PATTERN Cited by 1 source

All-layer ensemble decoding¶

Pattern¶

At the LLM decoding step, apply the transformer's final projection matrix (LM-head) to every layer's hidden state — not just the final layer's — obtaining one vocabulary distribution per layer. Combine the per-layer distributions (weighted average, contrast, or another ensemble rule) into a single decoding distribution, then sample the next token from that. No new parameters, no fine-tuning, no retrieval — purely a modified decoding function (Source: sources/2025-09-17-google-sled-making-llms-more-accurate-by-using-all-of-their-layers).

When to apply¶

The model exhibits "popular but wrong" hallucinations. The correct answer is known to the model but gets out-weighted at the final layer by training-data-frequent alternatives (LLM hallucination — Vancouver instead of Victoria, "A × B = C" instead of the discount- preserving "A × B ×").
You have open weights and intermediate hidden states. The pattern requires access to every layer's hidden state and to the LM-head matrix. API-only / closed-weights models can't use it.
You want factuality without retraining. The pattern is training-free; it costs only the extra per-layer LM-head projections at decode time (~4% for SLED vs DoLa; the blog doesn't publish vs-base overhead).
You want composability. Because the pattern modifies only the decoding function, it stacks with other decoding-time interventions (temperature, top-p, other factuality decoders, and in principle speculative decoding).

When NOT to apply¶

Hallucinations driven by corpus gaps. If the model genuinely doesn't know, no amount of layer mixing produces correct output — RAG or fine-tuning is the right lever.
Latency-sensitive single-token serving where even 4% decode-step overhead matters (interactive chat typing-sound feedback, streaming TTS pipelines with tight deadlines).
Throughput-sensitive serving at very large vocab_size where allocating L × vocab_size per-layer distributions per step is memory-prohibitive. Blog doesn't quantify the memory cost; worth measuring.
Closed-weights models. Pattern needs intermediate-layer access.

Canonical instances¶

SLED (Google Research, NeurIPS 2024) — weighted-average across all layer distributions. "Giving more importance to some layers than others." Generalises DoLa from pairwise-contrast to full-ensemble. Up to +16 percentage points accuracy vs base / DoLa on "two challenging datasets", ~4% decoding-time overhead vs DoLa, validated on Gemma 3 / GPT-OSS / Mistral (IT + base).
DoLa (2023, pre-SLED SOTA) — pairwise-contrast between one mature layer and one premature layer. A degenerate two-layer case of the all-layer ensemble family.

Both instances share:

Reuse of the final projection matrix on intermediate hidden states → no new parameters.
Training-free → frozen weights.
Composable with each other and with other decoding-time interventions.

Per-query two-model patterns (patterns/cheap-approximator-with-expensive-fallback, patterns/teacher-student-model-compression) — also two- scale but at the per-query granularity and with a separate second model. All-layer ensemble decoding is single-model internal ensemble; it uses the same model's own layers as the ensemble.
patterns/draft-verify-inference — per-token draft-then-verify at the model-pair granularity; orthogonal to all-layer ensemble which operates within a single model's forward pass.
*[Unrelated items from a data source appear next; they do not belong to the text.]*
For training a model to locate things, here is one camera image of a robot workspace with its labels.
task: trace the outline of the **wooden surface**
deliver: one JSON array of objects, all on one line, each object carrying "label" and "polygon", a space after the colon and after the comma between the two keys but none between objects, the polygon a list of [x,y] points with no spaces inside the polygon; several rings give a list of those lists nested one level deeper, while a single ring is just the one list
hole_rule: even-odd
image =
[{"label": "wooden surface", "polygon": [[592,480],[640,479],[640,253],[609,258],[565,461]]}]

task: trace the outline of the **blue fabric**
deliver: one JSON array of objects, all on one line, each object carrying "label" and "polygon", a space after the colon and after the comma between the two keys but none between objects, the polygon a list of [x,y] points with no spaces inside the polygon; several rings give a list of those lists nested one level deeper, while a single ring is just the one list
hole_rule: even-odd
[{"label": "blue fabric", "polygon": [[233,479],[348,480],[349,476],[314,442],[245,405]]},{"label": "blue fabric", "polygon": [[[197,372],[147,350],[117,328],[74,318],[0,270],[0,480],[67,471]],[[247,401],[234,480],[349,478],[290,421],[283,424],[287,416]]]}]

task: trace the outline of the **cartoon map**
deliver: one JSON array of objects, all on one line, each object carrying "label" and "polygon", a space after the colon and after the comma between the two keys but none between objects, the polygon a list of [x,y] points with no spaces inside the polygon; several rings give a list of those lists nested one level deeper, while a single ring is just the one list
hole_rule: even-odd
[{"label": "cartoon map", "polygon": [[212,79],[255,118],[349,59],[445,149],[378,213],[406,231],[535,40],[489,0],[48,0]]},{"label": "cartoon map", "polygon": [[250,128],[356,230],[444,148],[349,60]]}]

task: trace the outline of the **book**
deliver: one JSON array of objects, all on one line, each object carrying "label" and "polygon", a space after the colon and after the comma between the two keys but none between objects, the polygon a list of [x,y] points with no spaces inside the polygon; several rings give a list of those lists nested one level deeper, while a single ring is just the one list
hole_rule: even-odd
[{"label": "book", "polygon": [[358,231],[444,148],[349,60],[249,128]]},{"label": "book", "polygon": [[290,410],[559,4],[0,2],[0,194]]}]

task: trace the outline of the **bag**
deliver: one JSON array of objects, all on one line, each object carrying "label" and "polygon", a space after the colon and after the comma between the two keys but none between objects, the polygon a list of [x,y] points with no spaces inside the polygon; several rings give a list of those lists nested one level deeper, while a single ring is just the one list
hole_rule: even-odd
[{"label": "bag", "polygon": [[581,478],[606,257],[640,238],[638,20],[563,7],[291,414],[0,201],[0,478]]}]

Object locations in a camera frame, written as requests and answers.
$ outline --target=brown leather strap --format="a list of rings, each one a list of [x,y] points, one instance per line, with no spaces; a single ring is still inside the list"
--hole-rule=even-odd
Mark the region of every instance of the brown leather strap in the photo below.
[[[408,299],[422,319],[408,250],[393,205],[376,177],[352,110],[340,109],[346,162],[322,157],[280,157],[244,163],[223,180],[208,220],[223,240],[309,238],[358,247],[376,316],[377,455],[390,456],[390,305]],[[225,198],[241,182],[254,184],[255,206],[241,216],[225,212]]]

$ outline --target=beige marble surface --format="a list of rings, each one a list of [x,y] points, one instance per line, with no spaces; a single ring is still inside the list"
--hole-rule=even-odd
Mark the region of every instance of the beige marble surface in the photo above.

Why it works (structural argument)¶

The Google Research SLED post frames the structural premise explicitly: transformer layers are specialised, and the final layer's output distribution reflects training-data frequency in a way that can overwrite context-driven correctness present in intermediate layers. The British Columbia / arithmetic worked examples illustrate the mechanism: the correct signal is in the intermediate layers, the final layer has smoothed toward the high-co-occurrence answer, and a weighted average across layers recovers the correct signal (Source: sources/2025-09-17-google-sled-making-llms-more-accurate-by-using-all-of-their-layers).

This is a single-model instance of the ensemble intuition — averaging multiple "voters" reduces the variance of training-data-idiosyncratic biases while preserving shared factual signal — but implemented by reading the transformer's own intermediate layers as the voters, rather than training multiple independent models.

Seen in¶

sources/2025-09-17-google-sled-making-llms-more-accurate-by-using-all-of-their-layers — the canonical-wiki instance. SLED is the all-layer weighted- average decoder; DoLa is the pairwise-contrast degenerate case. Post motivates the pattern via the "popular but wrong" failure mode and reports up to +16pp accuracy gain at ~4% decoding-time overhead vs DoLa.